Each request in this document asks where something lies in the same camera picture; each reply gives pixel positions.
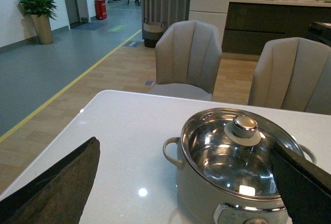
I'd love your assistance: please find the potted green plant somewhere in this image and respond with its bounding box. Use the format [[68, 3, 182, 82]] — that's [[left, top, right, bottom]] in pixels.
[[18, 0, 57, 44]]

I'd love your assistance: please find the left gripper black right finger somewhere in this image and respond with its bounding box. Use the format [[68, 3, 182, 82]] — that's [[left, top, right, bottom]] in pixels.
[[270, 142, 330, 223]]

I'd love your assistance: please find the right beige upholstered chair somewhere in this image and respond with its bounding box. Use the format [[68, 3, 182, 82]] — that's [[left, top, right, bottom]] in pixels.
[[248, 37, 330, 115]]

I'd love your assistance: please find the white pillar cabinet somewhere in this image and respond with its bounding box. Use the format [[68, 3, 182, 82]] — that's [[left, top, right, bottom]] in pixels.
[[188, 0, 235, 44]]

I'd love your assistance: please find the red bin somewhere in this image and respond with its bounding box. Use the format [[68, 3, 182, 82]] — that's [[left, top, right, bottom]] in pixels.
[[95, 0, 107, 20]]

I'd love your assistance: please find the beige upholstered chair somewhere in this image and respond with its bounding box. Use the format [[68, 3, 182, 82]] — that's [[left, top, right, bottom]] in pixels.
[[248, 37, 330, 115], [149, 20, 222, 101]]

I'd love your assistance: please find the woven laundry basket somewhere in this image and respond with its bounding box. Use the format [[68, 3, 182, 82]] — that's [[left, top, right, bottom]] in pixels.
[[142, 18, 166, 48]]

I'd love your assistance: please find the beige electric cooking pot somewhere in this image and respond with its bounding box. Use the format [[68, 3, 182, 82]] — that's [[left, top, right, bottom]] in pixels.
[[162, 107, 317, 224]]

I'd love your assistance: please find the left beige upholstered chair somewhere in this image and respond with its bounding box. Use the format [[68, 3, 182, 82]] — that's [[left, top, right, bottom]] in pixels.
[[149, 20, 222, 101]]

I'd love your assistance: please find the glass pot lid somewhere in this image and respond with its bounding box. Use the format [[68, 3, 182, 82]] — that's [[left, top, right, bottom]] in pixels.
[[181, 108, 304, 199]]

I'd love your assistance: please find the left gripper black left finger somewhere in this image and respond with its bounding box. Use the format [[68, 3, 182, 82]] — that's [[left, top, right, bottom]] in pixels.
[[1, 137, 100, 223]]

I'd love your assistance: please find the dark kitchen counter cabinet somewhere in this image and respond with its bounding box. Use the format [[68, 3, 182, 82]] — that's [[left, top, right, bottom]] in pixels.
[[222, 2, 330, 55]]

......

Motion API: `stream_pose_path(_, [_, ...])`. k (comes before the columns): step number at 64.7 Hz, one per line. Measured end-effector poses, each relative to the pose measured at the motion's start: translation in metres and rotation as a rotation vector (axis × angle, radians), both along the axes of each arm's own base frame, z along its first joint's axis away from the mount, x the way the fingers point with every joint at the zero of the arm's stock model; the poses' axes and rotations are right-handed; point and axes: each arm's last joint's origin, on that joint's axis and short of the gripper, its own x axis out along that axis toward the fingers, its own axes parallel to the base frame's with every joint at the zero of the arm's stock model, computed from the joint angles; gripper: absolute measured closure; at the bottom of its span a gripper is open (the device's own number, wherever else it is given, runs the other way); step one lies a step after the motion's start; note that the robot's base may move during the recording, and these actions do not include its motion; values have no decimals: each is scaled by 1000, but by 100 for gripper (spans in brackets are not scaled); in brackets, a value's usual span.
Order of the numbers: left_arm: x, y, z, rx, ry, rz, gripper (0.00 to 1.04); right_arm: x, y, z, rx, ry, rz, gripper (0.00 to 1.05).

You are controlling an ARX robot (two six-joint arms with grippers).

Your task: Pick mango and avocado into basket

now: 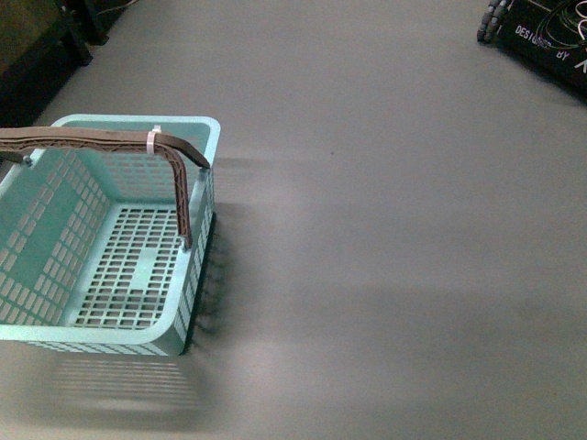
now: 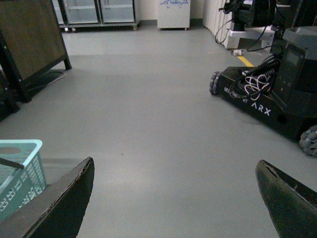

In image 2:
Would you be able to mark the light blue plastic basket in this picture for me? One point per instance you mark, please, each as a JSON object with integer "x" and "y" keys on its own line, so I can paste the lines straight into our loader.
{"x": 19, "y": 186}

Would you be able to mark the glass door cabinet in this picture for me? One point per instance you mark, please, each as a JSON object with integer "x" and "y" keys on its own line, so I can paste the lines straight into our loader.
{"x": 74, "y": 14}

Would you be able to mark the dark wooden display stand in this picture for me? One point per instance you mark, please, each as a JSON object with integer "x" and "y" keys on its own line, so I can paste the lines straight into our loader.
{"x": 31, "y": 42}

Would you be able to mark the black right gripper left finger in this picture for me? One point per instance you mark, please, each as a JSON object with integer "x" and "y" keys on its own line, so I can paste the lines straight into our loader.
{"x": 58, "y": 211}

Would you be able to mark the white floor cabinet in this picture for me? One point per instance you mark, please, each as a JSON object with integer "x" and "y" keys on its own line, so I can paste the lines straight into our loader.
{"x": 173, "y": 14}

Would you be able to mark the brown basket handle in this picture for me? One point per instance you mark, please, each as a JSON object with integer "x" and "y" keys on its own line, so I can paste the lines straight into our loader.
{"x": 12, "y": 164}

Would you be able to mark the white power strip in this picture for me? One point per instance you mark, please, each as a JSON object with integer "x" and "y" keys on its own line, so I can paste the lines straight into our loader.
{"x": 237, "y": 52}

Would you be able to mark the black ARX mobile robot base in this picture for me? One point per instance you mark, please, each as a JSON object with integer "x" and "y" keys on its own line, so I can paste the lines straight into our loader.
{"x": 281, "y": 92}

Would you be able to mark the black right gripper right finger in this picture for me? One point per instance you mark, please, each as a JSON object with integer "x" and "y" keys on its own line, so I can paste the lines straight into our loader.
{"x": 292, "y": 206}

......

▶ Exercise brief: Copy each line of the listing that contains the string "lies".

▶ Task response:
Each request in this document asks where something lies in the same camera picture; each reply gives pixel positions.
Motion API: `stream_pose_path(_, [_, ...])`. k (comes before the columns): step number at 64.7 Hz, one per line. Measured end-effector poses, each relative to the pose measured at the motion's start: translation in metres and rotation as a rotation vector (axis × angle, radians), both along the axes of each arm's own base frame, z along its first joint's axis away from the mount, x the way the fingers point with every joint at the zero of the arm's stock model; the poses' axes and rotations are right-handed; point and axes: each arm's last joint's origin, on that joint's axis and short of the gripper, its own x axis out along that axis toward the fingers, its own axes parallel to the base frame's with every joint at the zero of the arm's stock model, computed from the joint angles; gripper: absolute measured closure; at the bottom of its span a gripper is open (the device's own number, wherever else it is given, runs the other way); step one lies a step after the motion's start; note that the robot's base may move during the recording, and these actions do not include its motion; values have no decimals: each is scaled by 1000, but by 100 for gripper (spans in brackets are not scaled); in brackets, a value's usual span.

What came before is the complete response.